Another email from William, copied (with light editing) here:
We are still well, at the end of our first week in Oaxaca de Juarez.
Lisa’s long time friend, Jeremy, signed up right away for part of our trip. He spent four days in Oaxaca last week, and then went on to Puerto Angel, still in the state of Oaxaca, on the Pacific coast. I was confused during this week if we were here to have fun or focus on our Oaxaca project. What Oaxaca project? Jeremy has no problems having fun so I just followed him and Lisa around; he is a traveling party, Lisa loves old friends.
I am noticing when I travel that I immediately put myself in the new society, as if I have moved to this place we are visiting; I want to build a house, get a car, have a family, and cook the food, in the same way as these new people around me. All these thoughts as if I had been expelled from my previous existence, like I turned around and what is behind me does not exist. I can’t explain what this feeling is. Maybe some form of existentialism.
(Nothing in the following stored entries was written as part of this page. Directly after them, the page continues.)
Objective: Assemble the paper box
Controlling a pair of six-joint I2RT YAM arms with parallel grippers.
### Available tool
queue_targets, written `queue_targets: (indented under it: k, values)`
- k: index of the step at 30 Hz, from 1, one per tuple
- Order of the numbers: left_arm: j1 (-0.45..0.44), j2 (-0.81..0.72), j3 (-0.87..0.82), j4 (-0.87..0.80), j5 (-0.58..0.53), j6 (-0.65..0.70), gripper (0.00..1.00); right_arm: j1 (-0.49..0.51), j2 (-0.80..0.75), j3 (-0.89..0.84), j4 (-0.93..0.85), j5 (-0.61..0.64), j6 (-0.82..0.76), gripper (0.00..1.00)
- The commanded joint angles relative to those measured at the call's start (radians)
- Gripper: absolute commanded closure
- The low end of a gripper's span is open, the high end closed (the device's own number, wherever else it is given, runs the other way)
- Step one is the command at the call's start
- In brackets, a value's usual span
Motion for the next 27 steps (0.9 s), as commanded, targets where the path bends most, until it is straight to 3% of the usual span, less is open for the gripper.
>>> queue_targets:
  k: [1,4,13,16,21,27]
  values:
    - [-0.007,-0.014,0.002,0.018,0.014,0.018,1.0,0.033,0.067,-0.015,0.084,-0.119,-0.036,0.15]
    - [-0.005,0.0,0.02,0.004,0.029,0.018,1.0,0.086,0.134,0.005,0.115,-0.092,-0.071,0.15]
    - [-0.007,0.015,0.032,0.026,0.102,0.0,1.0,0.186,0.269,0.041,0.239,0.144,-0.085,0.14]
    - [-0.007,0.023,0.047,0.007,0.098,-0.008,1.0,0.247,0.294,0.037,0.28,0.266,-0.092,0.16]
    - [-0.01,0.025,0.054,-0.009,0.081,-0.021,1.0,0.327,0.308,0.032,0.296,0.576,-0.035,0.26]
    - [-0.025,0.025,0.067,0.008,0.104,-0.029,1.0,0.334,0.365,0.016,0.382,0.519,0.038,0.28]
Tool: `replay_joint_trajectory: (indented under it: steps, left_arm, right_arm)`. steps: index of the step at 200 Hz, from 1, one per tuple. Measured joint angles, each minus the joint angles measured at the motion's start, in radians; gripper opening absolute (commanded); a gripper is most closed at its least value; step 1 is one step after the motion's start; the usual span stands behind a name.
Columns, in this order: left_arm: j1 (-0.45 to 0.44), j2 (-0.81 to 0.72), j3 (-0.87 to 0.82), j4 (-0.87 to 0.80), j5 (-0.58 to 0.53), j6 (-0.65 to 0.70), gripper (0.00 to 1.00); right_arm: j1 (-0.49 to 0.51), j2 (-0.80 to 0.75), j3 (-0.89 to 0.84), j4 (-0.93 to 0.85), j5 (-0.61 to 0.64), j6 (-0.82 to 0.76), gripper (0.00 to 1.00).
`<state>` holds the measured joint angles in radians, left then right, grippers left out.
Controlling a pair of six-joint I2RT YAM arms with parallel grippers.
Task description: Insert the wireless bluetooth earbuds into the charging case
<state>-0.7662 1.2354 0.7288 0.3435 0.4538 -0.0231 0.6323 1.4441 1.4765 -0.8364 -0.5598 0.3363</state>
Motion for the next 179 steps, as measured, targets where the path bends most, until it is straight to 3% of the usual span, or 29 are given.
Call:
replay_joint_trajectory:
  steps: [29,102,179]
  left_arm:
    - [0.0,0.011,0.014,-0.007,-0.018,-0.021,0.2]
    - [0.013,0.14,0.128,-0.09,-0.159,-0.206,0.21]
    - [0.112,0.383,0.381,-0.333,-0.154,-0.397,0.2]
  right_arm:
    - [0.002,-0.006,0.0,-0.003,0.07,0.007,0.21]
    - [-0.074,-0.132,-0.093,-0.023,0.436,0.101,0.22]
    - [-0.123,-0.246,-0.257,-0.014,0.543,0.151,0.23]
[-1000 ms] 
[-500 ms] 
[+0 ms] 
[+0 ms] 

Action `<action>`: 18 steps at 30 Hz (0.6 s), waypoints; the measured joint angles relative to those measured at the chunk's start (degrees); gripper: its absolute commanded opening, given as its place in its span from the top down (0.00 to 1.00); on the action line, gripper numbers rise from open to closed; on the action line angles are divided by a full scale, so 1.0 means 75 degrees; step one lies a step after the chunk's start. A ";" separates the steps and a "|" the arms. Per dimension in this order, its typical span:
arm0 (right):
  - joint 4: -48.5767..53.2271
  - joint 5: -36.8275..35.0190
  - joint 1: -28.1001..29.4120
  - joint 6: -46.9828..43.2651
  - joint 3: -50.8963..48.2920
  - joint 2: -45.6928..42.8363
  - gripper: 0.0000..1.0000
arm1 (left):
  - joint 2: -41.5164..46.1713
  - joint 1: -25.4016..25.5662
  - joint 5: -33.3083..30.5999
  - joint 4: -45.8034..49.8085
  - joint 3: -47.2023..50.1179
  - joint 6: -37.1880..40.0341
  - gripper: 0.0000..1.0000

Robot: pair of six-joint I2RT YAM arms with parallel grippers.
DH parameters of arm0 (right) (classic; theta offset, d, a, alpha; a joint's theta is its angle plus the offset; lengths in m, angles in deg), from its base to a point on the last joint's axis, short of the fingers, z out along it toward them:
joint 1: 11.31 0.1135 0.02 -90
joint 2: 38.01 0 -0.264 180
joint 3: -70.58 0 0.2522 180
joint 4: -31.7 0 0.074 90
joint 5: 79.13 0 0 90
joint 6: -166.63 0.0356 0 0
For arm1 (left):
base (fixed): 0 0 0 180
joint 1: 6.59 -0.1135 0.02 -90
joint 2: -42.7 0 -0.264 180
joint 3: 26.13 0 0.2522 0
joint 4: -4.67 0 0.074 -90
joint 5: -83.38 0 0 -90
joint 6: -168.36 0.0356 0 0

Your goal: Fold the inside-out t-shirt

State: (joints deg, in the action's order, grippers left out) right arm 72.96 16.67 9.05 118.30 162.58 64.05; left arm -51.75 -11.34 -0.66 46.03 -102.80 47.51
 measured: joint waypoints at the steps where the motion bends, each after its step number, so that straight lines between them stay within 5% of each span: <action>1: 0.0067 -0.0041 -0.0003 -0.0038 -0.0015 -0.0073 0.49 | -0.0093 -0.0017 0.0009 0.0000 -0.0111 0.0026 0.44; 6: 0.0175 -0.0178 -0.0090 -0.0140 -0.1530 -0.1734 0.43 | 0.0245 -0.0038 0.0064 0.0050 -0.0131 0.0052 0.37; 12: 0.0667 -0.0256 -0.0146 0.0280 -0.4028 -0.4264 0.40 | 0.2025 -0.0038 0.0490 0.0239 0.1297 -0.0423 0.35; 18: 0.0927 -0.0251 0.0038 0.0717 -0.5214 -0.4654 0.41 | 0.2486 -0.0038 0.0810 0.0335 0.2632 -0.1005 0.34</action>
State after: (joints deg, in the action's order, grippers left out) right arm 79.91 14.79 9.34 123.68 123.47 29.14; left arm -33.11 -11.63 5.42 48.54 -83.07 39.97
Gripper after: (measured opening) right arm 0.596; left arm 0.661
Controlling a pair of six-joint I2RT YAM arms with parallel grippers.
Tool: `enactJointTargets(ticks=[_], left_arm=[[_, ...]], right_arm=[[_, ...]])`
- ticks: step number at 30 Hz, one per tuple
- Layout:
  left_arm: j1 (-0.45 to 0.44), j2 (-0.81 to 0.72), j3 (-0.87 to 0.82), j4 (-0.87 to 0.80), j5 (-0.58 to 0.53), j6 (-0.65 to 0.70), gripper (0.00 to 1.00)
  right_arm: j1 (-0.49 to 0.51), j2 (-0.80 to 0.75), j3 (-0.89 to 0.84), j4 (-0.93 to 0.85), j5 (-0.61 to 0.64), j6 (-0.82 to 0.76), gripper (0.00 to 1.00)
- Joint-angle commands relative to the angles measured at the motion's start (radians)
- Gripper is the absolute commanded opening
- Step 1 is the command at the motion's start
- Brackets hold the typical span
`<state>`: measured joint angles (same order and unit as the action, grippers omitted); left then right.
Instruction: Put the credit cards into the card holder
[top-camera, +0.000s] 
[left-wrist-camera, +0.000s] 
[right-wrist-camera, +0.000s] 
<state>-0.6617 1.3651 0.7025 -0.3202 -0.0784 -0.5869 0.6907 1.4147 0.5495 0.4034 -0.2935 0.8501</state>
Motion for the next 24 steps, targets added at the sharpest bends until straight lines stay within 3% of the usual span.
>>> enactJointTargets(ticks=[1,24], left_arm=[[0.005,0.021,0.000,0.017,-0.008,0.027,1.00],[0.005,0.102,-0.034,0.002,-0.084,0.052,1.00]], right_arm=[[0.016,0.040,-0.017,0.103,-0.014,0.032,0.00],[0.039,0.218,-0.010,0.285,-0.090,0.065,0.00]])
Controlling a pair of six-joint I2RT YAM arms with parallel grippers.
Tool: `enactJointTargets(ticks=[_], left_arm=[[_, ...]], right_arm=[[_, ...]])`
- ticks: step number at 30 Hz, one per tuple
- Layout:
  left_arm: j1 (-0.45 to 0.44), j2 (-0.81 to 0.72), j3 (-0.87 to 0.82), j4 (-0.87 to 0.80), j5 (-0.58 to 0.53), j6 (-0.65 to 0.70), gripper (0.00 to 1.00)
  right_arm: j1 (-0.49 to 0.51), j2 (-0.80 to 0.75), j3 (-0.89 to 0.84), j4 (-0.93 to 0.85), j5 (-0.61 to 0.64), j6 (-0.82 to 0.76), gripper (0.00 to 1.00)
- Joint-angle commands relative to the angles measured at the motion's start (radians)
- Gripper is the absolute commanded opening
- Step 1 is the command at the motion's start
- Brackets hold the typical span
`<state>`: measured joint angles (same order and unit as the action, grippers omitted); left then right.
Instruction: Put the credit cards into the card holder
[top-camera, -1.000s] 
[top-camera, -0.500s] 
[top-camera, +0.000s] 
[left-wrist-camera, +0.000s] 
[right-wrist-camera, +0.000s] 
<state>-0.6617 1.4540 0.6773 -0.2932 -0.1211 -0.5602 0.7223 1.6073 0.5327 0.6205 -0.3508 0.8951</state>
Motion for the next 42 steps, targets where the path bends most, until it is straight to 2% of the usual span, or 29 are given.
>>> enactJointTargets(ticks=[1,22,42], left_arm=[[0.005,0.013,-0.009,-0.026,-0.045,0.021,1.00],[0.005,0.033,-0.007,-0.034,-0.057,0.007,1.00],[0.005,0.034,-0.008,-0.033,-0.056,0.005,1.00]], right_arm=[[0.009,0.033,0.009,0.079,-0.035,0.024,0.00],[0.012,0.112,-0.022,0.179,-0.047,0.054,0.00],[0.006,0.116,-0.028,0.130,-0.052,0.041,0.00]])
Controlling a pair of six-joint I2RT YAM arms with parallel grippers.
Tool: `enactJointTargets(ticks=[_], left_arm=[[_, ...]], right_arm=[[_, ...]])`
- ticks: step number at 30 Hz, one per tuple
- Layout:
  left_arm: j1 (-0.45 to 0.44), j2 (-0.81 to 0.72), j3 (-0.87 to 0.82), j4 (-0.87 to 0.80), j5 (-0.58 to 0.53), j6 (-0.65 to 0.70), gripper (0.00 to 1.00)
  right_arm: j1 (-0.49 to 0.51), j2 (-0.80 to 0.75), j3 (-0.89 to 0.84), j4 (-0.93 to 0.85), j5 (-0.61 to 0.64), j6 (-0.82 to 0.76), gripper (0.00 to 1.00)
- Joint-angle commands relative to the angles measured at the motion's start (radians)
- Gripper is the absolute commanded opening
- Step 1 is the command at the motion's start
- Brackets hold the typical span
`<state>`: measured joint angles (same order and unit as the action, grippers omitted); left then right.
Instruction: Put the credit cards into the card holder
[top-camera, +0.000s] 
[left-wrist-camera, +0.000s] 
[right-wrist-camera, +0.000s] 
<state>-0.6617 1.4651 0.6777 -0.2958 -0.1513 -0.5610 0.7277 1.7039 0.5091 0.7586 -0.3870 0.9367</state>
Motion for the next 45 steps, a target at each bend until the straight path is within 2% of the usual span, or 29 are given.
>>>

I signed up for a Spanish class today that starts tomorrow. Lisa may have well done the same, but we have not decided to get mobile telephones yet so I will not find out until we meet at 2 pm, later today. As I roam the city I am beginning to understand how learning Spanish is a necessity for understanding a place and its people. I started to try and learn the streets around us today but they are all named for historical Mexican personalities, so now I need to read a history of Mexico. I have always tried to purge the feeling that interests and learning are circular and nonlinear. But interests and learning are circular and nonlinear. Who would have accepted this!? I want to find an architect or construction person to talk with them about building techniques and design. I went by the architectural school but not a person I spoke to did English. I think the big three must still be important: water, sewage, cooking. I do not have a sense yet of the seasons here, but I am thinking that heat is not an issue.
There is a lending library in the city for English-speaking people living in Oaxaca. We have joined, and there are computers, books, coffee and Unitedstateseans who brag they have never learned to speak Spanish because the Mexicans are so friendly. I took out a book that surprised me. It was a history of the siege at Dien Bien Phu. I really liked it. I like reading histories if they are written well. War is fascinating on so many levels. People die and yet are counted in numbers of dead, weapons lost and strength remaining. A general wants to own a hill but he does not personally fight, and the person calculating the materials needed for an offensive and getting them there is the most important person. And then why that hill or that valley? We deny that our bodies will one day be weak, fragile, and helpless before death, yet does a soldier already know this about dying and freely confronts the prospect of nonexistence on a battlefield? I guess that is why there is a hierarchy in the military to insulate the next level above from the horrors below. What a great way to end this missive, death and destruction questions!
Oh, I forgot to mention that yesterday we took the bus to Zaachila, a town ten miles from Oaxaca, one of a few towns still located at the site of its Zapotec temple ruins — like you walk past the market and the archeological site is there between the houses.
Oh, and I must mention the garnish for any form of alcohol; it is a powder of chili, salt and ground worms. Fantastic!